Я не смел заходить в их дом, но не мог жить и без них. Они были нужны мне, им был нужен я.
Не заходя в дом, я ждал на улице, заглядывал в окна, подолгу стоял на углу, чтобы увидеть ее.
Наконец я ее увидел. Сегодня вечером она сама вышла на улицу и позвала меня в коридор.
— Так дальше нельзя, — говорила она, — я все вижу… Не приходите, не приходите каждый вечер — это нестерпимо. О, как это нестерпимо!
Она слабо прижималась ко мне, молча просила забыть о любви к ней, молча просила прощения за свою любовь.
Я спросил:
— Как вы будете жить?
— Теперь мне будет легче… — И не защищалась от моих поцелуев.
Просила, чтобы я ушел.
— Только с вами…
— О, это сумасшествие…
Нет, это говорило не сумасшествие, это сказала наша любовь. И она — не тайна, не воровство! Мы во весь голос расскажем об этом. Всем! Во весь голос!
И я возвращаюсь. Возвращаюсь уже не один, а с огромной любовью. И разве правомочно назвать это чувство ворованным счастьем?

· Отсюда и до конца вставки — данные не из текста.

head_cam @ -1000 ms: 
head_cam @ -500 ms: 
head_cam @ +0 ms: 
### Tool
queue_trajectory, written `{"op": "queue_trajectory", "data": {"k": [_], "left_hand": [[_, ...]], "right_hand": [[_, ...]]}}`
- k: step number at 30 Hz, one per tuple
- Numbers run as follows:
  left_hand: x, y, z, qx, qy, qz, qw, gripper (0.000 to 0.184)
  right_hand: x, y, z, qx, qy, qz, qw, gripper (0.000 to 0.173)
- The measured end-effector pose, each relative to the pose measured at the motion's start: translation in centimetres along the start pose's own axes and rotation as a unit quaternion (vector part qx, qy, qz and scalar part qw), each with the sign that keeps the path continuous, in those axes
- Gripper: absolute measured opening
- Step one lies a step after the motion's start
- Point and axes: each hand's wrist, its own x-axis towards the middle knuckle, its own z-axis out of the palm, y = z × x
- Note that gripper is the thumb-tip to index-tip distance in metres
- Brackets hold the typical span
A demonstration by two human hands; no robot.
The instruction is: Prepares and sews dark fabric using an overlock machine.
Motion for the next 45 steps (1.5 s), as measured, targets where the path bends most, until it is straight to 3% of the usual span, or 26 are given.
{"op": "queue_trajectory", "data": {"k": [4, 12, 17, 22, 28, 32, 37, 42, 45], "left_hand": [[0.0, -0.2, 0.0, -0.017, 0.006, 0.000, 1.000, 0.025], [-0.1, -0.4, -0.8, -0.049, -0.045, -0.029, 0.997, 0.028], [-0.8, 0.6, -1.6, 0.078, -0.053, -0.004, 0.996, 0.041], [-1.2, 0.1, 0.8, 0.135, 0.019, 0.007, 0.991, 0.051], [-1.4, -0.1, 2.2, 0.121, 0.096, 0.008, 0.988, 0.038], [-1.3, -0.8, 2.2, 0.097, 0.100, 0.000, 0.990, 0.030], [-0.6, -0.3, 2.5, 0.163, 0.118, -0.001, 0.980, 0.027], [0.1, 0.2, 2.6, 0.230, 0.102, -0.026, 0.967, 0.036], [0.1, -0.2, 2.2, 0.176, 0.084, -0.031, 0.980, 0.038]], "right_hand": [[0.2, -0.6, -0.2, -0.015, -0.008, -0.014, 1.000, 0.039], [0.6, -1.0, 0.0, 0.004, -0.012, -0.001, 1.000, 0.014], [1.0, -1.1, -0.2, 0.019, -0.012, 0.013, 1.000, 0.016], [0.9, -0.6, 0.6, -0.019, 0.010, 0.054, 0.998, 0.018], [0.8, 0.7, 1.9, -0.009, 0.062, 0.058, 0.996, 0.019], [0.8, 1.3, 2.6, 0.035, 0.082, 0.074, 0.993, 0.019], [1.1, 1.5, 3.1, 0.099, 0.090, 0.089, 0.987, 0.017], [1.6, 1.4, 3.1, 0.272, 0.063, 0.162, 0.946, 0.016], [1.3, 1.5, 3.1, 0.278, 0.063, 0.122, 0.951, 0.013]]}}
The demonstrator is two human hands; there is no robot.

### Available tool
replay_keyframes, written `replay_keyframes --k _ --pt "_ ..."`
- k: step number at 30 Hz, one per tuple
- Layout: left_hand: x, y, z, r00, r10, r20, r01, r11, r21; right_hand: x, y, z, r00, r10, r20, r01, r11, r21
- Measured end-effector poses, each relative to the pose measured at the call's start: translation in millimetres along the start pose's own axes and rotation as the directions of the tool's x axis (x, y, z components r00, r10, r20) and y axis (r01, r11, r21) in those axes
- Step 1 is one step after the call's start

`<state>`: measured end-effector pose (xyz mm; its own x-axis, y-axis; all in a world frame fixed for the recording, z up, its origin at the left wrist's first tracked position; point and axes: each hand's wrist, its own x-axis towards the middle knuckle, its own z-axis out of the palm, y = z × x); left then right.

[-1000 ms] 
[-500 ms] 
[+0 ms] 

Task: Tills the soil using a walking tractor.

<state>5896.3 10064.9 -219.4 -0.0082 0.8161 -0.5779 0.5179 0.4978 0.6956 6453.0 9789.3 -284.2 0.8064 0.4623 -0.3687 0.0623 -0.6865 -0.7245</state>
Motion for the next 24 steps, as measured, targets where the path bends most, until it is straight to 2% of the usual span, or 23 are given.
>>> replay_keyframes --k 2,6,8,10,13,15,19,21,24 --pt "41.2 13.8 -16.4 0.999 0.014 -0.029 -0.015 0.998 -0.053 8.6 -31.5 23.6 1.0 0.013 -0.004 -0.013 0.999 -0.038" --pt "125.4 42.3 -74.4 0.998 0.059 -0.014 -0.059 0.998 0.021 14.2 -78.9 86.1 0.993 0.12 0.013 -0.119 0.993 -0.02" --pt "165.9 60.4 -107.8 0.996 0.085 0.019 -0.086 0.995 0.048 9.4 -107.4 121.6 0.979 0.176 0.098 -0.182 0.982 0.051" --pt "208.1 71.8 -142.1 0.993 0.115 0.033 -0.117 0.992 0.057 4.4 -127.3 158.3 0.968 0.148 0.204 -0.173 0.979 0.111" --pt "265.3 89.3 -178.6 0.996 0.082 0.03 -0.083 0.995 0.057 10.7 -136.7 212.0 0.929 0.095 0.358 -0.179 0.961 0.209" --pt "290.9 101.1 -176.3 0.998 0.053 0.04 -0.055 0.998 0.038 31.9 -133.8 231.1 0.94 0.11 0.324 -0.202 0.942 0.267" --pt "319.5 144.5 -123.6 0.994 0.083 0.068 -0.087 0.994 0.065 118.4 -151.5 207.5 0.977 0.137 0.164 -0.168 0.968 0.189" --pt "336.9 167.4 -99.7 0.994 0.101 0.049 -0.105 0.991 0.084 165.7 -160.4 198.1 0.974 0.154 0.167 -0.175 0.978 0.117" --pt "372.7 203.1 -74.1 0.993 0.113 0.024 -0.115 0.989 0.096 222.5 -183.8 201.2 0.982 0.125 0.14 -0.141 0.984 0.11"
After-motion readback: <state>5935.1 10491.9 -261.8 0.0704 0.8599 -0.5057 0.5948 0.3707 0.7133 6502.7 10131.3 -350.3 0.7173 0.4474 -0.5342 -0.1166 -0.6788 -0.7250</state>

Возвращаюсь, оставляя частицу своего «я» дорогим мне людям, оставляя всего себя навсегда, на всю жизнь.
«Ты — вор!» — слышу негласный приговор пустомель и сплетниц. А я гордо прохожу мимо и думаю, что в ваших сердцах, судьи мои, все же проснется хоть маковое зернышко объективности в наше оправдание!
Каждый из нас имеет право на счастье. Виноваты ли мы в том, что оно иногда улыбается нам, но поймать его подчас труднее, чем ртуть, рассыпанную по земле, чем солнечный зайчик, брошенный на стену золотистой полосой рассвета?